A Reflection for Dominica V Post Pascha, the Sunday of the Rogations
Et eritis sicut filii Patris vestri — “And ye shall be as sons of your Father.”
The Fifth Sunday after Easter stands within sight of the Ascension. The Paschal alleluias still ring, yet the Church bends our gaze forward, toward a Lord soon to be hidden in the cloud, and toward the days of solemn supplication—the Rogations—by which she prepares the faithful for that mystery. Hence this Sunday’s older name, Dominica Rogationum, the Sunday of the Rogations. It is a day saturated with the spirit of prayer; and the two readings the Roman Missal lays before us are, by a stroke of holy genius, ordered to teach the soul how prayer must be made, and what manner of life must accompany it.
The Gospel: A New Boldness Before the Father
The Holy Gospel, drawn from St. John’s account of the Last Supper (Jn. xvi. 23–30), inaugurates a wholly new economy of prayer.
Amen, amen, I say to you: if you ask the Father any thing in my name, he will give it you. Hitherto you have not asked any thing in my name. Ask, and you shall receive; that your joy may be full.

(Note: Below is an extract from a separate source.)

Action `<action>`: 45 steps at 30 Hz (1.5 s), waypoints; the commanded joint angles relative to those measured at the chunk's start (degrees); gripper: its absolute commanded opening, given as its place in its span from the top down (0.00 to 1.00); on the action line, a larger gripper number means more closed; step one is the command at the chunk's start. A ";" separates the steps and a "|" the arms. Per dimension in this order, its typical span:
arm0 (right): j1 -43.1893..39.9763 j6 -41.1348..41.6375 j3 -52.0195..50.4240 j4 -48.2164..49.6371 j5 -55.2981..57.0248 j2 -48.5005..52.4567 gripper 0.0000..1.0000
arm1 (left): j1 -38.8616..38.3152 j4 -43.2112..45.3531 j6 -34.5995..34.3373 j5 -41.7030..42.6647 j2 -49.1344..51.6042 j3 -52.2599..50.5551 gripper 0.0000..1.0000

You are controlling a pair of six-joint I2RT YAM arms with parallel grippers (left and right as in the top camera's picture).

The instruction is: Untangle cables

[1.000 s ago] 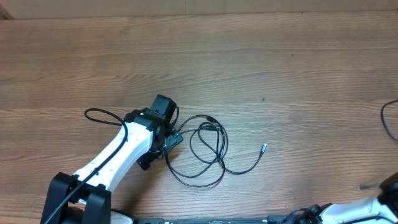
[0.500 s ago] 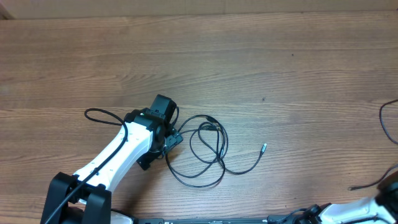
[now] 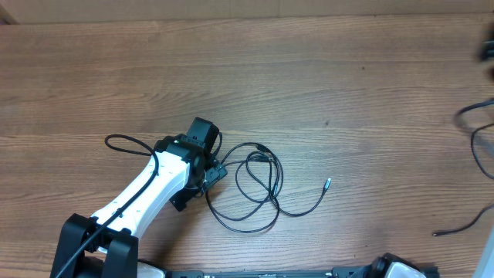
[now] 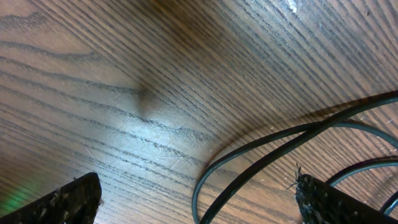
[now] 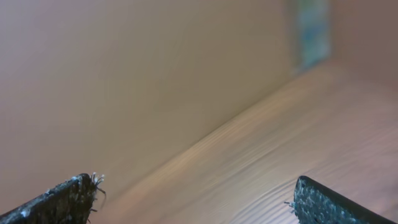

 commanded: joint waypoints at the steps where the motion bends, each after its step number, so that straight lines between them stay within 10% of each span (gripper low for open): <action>1: 9.38 2.27 0.35 -5.25 -2.43 0.46 0.00 | 0.24 -0.04 -0.59 -1.22 -0.24 0.44 0.00; 15: 32.87 2.16 -4.52 -36.83 5.29 11.47 0.00 | 0.24 2.05 -0.61 -1.40 -0.24 0.44 0.01; 30: 46.18 19.26 -33.81 -15.67 -3.13 11.63 0.00 | 0.24 2.05 -0.59 -1.40 -0.24 0.44 0.00; 45: 50.49 19.76 -41.35 -8.37 -7.17 11.63 0.00 | 0.37 5.92 -0.61 -5.14 -0.24 0.46 0.00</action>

Until that hour, the disciples had indeed prayed; they had asked many things. But they had not yet asked in the name of Jesus, for the saving work that name signifies was not yet accomplished. Our Lord, on the eve of His Passion, opens a fountain. By His Blood, soon to be shed, He becomes the great High Priest who has passed through the heavens (Heb. iv. 14), and our prayers henceforth ascend by way of Him—not without Him, not apart from Him, but in His name, which is to say, in union with His sacred Humanity, conformed to His salvific will, sealed with His merits.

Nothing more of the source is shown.